Prologue
Je vivais un véritable cauchemar éveillé. Je savais exactement comment j'en étais arrivé là. Ma vie m'avait été arrachée à un jeune âge, tordue et retournée, et j'avais été emporté, comme un caillou roulant dans les vagues d'un océan tumultueux.
Il n'y avait pas de remontée pour respirer, pas de soulagement, pas de libération et les courants continuaient de m'attirer. Je n'avais aucune direction, aucun but et j'avais appris depuis longtemps que pleurer ne servait à rien. Même avec le temps qui passait, je ne savais pas comment lâcher prise.
Je faisais le même cauchemar presque chaque nuit et je me réveillais, essoufflé et en sueur, le cœur battant à tout rompre alors que mes yeux s'habituaient à l'obscurité.

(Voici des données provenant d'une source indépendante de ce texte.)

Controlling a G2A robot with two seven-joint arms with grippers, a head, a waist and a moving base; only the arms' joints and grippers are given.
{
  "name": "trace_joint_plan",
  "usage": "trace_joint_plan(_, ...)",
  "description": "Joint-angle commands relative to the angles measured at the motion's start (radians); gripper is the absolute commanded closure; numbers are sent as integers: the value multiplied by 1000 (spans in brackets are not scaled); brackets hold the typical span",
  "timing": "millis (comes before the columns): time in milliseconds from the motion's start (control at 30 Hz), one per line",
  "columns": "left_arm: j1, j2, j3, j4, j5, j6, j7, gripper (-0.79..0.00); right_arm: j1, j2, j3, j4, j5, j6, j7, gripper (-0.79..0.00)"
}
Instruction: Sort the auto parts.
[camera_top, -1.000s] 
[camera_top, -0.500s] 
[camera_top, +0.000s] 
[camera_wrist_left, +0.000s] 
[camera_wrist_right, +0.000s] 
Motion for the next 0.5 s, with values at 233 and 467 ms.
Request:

Je restais allongé dans mon lit, sachant que ce n'était plus réel. J'étais en sécurité, adulte et maître de ma propre vie.
Être hanté par son passé n'était pas unique à moi seul. Tout le monde avait ses propres problèmes, un passé ou un cauchemar, mais moi, je me noyais, luttant pour faire face à mes souvenirs. J'aurais aimé pouvoir oublier, mais au moment où j'étais adulte, il était déjà trop tard.
Les cauchemars devenaient de plus en plus fréquents, et mon plus grand problème était que je ne pouvais même pas le dire à voix haute. J'étais un homme, un professionnel et j'avais une certaine image publique que je détestais. Alexandre m'avait poussé à parler à quelqu'un, mais comment expliquer à cet homme ce qui m'était arrivé ? Je ne pouvais même pas le dire à Alexandre.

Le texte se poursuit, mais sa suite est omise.